Still, Villalobos cautions against providing a “safe space for actually utilizing medical marijuana, since that means [healthcare facilities] are more actively promoting and facilitating [its use].” Accidents, trips, and falls are incidents healthcare facilities need to consider when medical marijuana is consumed on their premises, and that could hypothetically create a liability for the organization, he says. It’s also important to consider that many states don’t allow providers to store medical marijuana on their premises, he adds.
· Liability. Healthcare organizations need to have the appropriate level of coverage and indemnification if claims are lodged against them as a result of their medical marijuana policies, says Villalobos.

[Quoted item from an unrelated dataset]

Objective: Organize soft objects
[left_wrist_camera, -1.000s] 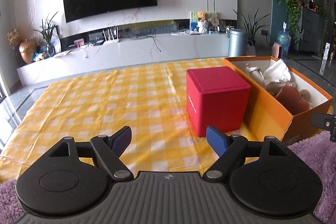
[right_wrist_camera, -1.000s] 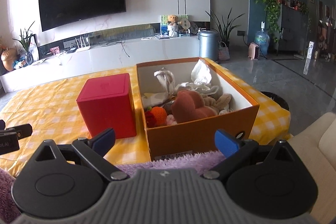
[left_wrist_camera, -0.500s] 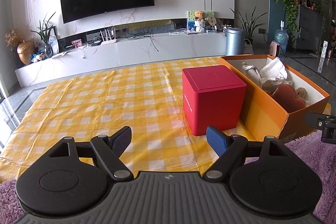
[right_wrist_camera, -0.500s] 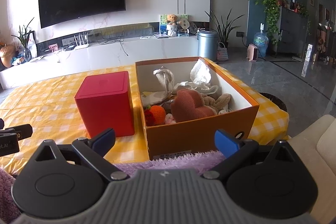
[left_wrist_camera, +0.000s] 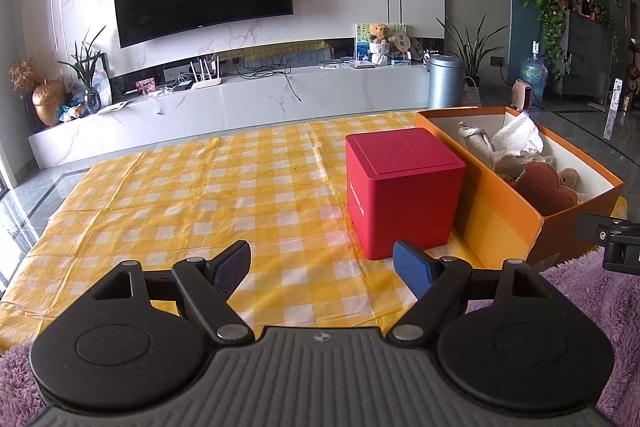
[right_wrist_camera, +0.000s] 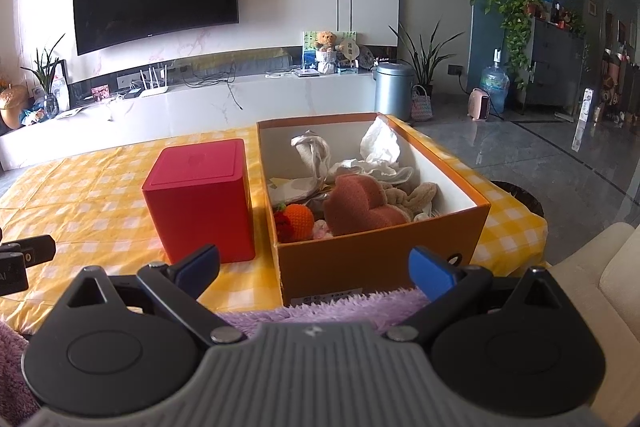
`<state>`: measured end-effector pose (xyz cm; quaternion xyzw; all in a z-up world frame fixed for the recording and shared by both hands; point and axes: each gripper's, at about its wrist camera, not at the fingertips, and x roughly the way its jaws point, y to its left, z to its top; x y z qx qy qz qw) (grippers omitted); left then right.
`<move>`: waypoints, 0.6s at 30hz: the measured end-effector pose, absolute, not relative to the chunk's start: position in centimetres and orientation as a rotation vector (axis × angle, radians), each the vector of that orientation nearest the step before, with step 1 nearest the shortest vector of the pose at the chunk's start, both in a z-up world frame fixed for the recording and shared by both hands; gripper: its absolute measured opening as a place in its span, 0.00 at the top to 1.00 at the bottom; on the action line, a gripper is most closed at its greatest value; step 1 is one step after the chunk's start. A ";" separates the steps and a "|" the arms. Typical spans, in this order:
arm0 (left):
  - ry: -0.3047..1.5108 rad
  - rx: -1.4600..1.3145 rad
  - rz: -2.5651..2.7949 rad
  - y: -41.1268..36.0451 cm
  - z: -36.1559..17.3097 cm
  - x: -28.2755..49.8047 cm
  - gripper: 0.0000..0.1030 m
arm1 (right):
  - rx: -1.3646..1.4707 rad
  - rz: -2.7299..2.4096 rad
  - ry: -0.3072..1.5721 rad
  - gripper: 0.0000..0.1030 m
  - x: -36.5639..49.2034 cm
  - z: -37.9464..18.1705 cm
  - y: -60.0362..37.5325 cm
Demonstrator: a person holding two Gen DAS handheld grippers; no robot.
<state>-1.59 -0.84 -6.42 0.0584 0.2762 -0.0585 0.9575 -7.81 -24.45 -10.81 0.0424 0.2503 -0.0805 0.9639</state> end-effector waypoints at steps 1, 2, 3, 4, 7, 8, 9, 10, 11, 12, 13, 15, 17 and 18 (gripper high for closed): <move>0.559 0.119 -0.119 -0.8 -6.4 -1.6 0.08 | 0.086 -0.164 0.506 0.04 -7.9 -10.8 -24.4; 0.559 0.119 -0.118 -0.9 -6.4 -1.7 0.08 | 0.086 -0.164 0.505 0.04 -7.9 -10.8 -24.4; 0.559 0.119 -0.118 -0.9 -6.4 -1.7 0.08 | 0.086 -0.164 0.504 0.04 -7.9 -10.8 -24.4; 0.559 0.119 -0.117 -0.9 -6.4 -1.7 0.08 | 0.086 -0.165 0.504 0.04 -7.9 -10.8 -24.4; 0.558 0.119 -0.116 -0.9 -6.3 -1.8 0.08 | 0.086 -0.165 0.504 0.04 -7.9 -10.8 -24.4; 0.558 0.119 -0.115 -0.9 -6.3 -1.8 0.08 | 0.086 -0.165 0.504 0.04 -7.9 -10.8 -24.4; 0.559 0.119 -0.116 -0.9 -6.3 -1.8 0.08 | 0.086 -0.165 0.503 0.04 -7.9 -10.8 -24.4; 0.559 0.119 -0.116 -0.9 -6.4 -1.7 0.08 | 0.087 -0.165 0.503 0.04 -7.9 -10.8 -24.4; 0.559 0.118 -0.114 -0.9 -6.3 -1.8 0.08 | 0.087 -0.165 0.503 0.04 -7.9 -10.8 -24.4; 0.559 0.118 -0.112 -0.9 -6.2 -1.9 0.08 | 0.087 -0.165 0.503 0.04 -7.9 -10.8 -24.4; 0.559 0.118 -0.110 -0.9 -6.2 -1.9 0.08 | 0.088 -0.165 0.503 0.04 -7.9 -10.8 -24.4; 0.558 0.117 -0.109 -0.9 -6.2 -1.9 0.08 | 0.089 -0.165 0.502 0.04 -7.9 -10.7 -24.4; 0.558 0.116 -0.109 -0.9 -6.1 -1.9 0.08 | 0.088 -0.165 0.502 0.04 -7.9 -10.7 -24.4; 0.558 0.117 -0.109 -0.9 -6.1 -1.9 0.08 | 0.088 -0.165 0.502 0.04 -7.9 -10.7 -24.4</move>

Kappel describes marijuana as one of the most researched drugs in our society. A quick search on PubMed yields 25,000-plus studies on marijuana, he says. Much of the focus of those studies has been on the harm associated with marijuana. Kappel calls for more research to be done on the health benefits, but it’s been difficult because previously, the only place where marijuana could be grown for research purposes was the University of Mississippi. That changed in 2016 when the Drug Enforcement Administration announced that other growers could apply for licenses to grow marijuana for research purposes, but said that the rules to qualify would be strict.
Aine Cryts is a writer based in Boston.